EXERCISE PROMPT: The required answer is a copy of each line in the entries below that includes "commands".
*** Opening of AVAILABLE RECORDS ***
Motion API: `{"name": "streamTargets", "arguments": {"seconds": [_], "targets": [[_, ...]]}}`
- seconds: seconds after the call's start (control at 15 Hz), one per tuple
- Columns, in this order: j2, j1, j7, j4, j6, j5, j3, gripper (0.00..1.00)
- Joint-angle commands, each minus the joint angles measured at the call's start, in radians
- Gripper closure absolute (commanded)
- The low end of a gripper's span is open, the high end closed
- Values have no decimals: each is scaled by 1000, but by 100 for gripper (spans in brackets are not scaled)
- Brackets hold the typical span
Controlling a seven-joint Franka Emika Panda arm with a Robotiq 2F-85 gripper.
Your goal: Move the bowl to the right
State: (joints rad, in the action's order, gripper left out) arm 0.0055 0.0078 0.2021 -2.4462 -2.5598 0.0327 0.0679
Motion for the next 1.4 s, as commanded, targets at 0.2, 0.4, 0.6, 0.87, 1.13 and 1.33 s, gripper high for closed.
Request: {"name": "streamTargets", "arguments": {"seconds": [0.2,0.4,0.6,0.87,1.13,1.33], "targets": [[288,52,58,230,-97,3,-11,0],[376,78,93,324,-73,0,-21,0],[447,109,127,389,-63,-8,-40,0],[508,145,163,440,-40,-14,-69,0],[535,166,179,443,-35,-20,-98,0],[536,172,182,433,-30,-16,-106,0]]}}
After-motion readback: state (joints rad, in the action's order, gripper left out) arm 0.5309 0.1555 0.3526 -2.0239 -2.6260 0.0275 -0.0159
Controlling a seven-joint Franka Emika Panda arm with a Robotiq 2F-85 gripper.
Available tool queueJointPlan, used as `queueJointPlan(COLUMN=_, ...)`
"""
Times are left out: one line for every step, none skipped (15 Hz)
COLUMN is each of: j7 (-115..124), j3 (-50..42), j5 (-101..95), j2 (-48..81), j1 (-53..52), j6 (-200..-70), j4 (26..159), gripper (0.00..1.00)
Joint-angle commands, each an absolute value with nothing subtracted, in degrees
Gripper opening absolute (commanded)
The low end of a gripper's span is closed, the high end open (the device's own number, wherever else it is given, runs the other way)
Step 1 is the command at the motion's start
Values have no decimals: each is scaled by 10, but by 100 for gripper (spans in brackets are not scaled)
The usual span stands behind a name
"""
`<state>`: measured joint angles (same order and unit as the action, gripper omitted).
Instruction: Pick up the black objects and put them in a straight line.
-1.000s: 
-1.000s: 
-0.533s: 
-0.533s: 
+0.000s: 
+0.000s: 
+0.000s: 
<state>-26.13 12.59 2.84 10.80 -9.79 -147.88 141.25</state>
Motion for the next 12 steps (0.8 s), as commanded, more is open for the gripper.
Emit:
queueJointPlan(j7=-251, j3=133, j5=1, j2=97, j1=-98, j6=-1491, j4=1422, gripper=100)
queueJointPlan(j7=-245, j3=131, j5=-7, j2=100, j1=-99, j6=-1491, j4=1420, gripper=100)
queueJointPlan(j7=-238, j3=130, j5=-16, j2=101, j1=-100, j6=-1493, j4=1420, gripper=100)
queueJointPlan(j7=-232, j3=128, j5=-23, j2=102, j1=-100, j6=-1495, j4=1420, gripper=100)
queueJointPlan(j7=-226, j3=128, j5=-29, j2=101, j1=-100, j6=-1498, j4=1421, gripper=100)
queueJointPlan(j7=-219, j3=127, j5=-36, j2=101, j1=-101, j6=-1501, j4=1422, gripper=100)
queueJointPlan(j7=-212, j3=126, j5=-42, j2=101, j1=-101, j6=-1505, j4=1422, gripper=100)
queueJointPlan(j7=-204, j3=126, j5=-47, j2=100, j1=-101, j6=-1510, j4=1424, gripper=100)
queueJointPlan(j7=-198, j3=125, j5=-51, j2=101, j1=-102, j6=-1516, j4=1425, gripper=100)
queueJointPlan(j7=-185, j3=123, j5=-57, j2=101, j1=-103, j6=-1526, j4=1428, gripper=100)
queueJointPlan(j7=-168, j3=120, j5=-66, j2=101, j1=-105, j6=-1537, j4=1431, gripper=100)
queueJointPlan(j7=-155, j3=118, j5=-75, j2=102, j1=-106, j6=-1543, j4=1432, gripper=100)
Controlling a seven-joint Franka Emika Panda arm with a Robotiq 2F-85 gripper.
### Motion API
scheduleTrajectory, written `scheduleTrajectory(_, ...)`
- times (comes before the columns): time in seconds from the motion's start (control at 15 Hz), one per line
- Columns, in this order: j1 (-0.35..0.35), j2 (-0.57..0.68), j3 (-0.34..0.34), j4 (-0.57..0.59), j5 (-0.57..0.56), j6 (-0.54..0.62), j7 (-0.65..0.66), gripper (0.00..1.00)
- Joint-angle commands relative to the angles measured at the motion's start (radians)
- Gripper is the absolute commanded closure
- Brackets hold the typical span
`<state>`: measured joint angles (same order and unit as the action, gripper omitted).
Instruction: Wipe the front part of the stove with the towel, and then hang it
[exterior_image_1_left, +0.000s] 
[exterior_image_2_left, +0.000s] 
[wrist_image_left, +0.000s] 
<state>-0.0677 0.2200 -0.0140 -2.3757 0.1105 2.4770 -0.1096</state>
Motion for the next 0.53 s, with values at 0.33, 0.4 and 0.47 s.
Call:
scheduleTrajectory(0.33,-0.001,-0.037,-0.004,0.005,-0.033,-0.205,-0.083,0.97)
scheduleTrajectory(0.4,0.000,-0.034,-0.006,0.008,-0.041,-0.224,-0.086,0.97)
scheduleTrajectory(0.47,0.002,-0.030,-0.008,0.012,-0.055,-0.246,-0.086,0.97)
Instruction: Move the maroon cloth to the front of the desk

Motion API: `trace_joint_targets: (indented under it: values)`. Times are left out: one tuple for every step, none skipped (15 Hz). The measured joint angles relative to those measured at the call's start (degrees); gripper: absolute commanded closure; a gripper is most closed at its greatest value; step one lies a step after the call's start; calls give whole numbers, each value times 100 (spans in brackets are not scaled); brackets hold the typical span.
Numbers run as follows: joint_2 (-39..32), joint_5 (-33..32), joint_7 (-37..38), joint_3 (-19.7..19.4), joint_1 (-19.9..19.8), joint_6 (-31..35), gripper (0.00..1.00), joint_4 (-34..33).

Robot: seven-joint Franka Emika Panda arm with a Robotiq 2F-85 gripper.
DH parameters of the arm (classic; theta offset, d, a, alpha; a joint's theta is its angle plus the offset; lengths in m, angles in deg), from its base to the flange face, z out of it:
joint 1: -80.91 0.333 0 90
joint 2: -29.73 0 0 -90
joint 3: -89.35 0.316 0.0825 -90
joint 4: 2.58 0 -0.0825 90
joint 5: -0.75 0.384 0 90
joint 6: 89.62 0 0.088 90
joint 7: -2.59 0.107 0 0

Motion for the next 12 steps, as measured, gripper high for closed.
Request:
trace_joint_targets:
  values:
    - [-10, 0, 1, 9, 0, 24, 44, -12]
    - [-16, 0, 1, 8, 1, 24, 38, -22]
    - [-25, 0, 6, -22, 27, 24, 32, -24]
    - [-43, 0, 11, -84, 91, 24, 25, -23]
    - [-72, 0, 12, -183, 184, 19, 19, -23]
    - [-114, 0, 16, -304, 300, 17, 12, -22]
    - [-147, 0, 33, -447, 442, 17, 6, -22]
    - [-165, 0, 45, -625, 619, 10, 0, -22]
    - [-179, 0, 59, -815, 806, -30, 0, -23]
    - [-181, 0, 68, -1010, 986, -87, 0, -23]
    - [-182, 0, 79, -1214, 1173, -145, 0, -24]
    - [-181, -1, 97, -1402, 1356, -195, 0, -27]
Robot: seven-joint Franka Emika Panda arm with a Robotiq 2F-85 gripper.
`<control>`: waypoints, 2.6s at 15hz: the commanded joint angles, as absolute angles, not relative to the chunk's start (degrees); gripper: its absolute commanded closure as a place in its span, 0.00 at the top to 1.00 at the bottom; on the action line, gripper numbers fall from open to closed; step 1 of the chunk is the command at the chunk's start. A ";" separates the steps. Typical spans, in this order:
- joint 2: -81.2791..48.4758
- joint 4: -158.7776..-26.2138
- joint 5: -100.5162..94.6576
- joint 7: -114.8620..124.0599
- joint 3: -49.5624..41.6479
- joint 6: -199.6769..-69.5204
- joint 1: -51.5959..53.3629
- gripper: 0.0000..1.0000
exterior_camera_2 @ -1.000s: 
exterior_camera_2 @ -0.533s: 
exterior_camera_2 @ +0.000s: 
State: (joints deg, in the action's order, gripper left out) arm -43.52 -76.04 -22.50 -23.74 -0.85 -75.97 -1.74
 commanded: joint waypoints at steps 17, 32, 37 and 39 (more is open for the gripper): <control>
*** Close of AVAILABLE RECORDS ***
WRITTEN SOLUTION:
- Joint-angle commands, each minus the joint angles measured at the call's start, in radians
Joint-angle commands, each an absolute value with nothing subtracted, in degrees
- Joint-angle commands relative to the angles measured at the motion's start (radians)

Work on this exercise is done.